» **Task description**
Your output must be the lines below from the line containing "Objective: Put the" to the line containing "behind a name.", both lines included, reproduced exactly and without pictures.

» **Provided records**
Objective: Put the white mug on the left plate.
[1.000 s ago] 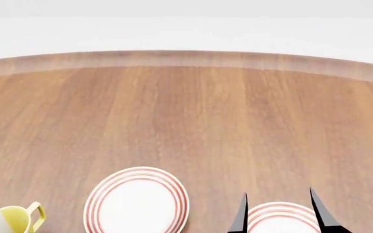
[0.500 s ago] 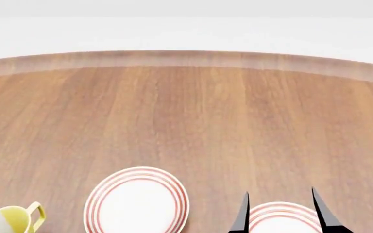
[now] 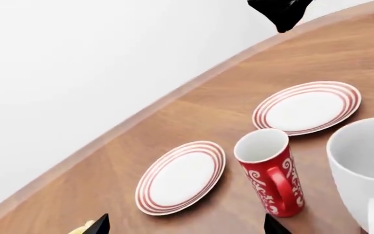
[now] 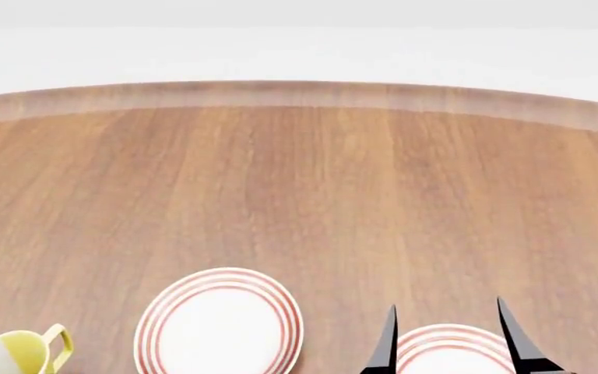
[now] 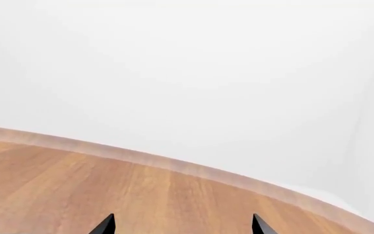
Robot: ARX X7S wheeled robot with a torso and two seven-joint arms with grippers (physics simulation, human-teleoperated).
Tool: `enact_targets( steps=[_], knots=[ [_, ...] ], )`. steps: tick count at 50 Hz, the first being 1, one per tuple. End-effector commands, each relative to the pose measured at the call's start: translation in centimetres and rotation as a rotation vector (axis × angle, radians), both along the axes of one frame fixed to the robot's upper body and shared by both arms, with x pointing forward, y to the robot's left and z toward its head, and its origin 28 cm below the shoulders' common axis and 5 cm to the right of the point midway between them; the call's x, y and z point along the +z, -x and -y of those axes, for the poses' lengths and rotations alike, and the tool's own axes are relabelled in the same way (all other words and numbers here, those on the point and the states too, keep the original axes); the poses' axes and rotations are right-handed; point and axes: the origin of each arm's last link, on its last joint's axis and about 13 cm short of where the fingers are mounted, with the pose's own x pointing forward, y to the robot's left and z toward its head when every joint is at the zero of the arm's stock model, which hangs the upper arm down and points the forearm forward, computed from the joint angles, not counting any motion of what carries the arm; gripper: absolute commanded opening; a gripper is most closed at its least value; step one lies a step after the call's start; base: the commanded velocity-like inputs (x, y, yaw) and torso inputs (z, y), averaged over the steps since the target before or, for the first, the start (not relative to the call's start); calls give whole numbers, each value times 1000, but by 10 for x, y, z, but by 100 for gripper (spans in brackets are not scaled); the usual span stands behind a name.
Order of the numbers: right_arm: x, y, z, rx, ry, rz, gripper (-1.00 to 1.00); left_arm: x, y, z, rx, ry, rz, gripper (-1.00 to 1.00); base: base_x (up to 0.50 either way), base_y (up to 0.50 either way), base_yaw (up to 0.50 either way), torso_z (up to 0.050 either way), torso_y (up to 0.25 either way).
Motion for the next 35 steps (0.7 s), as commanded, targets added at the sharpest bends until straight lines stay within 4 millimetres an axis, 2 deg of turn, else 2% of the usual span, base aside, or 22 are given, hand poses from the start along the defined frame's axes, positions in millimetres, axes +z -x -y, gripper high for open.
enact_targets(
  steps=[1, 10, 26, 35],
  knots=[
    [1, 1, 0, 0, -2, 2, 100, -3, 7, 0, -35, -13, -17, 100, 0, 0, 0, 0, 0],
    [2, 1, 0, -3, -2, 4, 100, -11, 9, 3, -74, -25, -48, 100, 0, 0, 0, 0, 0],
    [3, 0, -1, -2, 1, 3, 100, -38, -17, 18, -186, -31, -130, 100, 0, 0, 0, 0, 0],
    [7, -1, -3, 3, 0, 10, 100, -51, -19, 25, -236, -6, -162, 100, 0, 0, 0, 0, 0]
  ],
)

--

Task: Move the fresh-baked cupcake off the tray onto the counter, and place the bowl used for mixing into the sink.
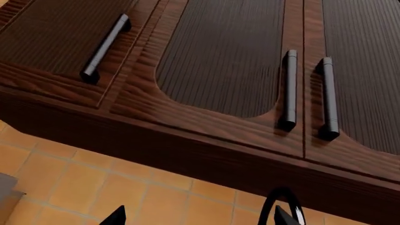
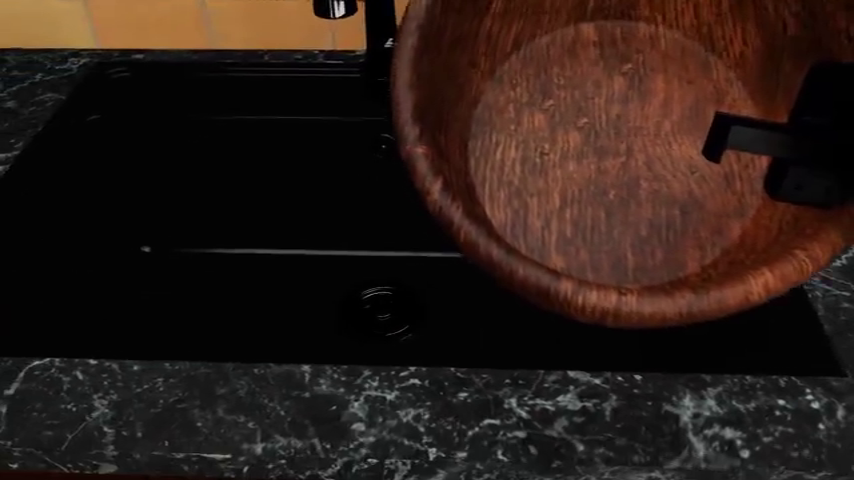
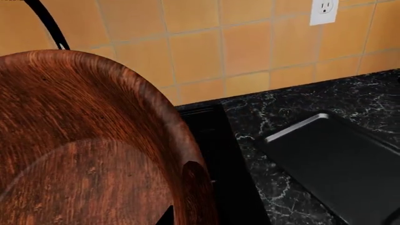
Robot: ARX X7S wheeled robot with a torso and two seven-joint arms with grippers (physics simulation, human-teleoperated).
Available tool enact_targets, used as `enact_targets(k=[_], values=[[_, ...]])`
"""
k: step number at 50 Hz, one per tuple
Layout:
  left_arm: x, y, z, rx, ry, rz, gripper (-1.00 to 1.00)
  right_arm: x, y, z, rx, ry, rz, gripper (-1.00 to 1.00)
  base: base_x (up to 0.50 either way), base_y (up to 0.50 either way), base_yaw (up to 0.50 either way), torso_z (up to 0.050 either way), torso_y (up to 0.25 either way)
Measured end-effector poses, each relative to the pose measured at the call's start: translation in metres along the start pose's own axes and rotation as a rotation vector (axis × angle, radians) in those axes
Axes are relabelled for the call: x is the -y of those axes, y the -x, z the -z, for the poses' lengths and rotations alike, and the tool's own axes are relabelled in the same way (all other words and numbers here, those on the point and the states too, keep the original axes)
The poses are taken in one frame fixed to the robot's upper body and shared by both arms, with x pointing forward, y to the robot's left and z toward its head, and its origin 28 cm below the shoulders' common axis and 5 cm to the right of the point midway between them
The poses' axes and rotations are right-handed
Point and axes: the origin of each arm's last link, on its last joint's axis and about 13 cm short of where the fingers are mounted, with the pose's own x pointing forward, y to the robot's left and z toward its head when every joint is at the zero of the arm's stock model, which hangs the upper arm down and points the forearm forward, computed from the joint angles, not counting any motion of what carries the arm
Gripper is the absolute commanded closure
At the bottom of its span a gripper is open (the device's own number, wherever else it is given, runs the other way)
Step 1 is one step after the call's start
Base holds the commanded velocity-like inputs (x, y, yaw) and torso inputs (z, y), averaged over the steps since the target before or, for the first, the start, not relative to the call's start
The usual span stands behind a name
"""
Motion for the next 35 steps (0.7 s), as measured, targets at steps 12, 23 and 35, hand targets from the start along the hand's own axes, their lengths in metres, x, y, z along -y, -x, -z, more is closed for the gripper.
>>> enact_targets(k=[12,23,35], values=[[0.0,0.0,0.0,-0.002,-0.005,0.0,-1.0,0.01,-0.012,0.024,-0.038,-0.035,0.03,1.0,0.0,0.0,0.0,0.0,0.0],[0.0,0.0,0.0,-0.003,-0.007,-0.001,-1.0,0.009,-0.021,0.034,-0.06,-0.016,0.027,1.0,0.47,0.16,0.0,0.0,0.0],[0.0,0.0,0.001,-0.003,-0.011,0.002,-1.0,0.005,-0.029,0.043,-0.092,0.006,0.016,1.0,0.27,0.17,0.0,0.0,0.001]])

» **Answer space**
Objective: Put the white mug on the left plate.
[1.000 s ago] 
[0.500 s ago] 
[now] 
[now] 
[now] 
Robot: ARX X7S wheeled robot with a torso and two seven-joint arms with grippers (physics simulation, human-teleoperated).
Tool: `enact_targets( steps=[_], knots=[ [_, ...] ], )`. steps: tick count at 50 Hz, the first being 1, one per tuple. End-effector commands, each relative to the pose measured at the call's start: translation in centimetres and rotation as a rotation vector (axis × angle, radians), both along the axes of one frame fixed to the robot's upper body and shared by both arms, with x pointing forward, y to the robot's left and z toward its head, and its origin 28 cm below the shoulders' common axis and 5 cm to the right of the point midway between them; the call's x, y and z point along the +z, -x and -y of those axes, for the poses' lengths and rotations alike, and the tool's own axes are relabelled in the same way (all other words and numbers here, those on the point and the states too, keep the original axes); the poses' axes and rotations are right-handed; point and axes: the origin of each arm's last link, on its last joint's axis and about 13 cm short of where the fingers are mounted, with the pose's own x pointing forward, y to the robot's left and z toward its head when every joint is at the zero of the arm's stock model, which hangs the upper arm down and points the forearm forward, computed from the joint angles, not counting any motion of what carries the arm; gripper: absolute commanded opening; a gripper is most closed at its least value; step one lies a step after the call's start; base: the commanded velocity-like inputs (x, y, yaw) and torso inputs (z, y), averaged over the steps since the target before or, for the first, the start (not relative to the call's start); calls give whole numbers, each value times 1000, but by 10 for x, y, z, but by 100 for gripper (spans in brackets are not scaled); the usual span stands behind a name.

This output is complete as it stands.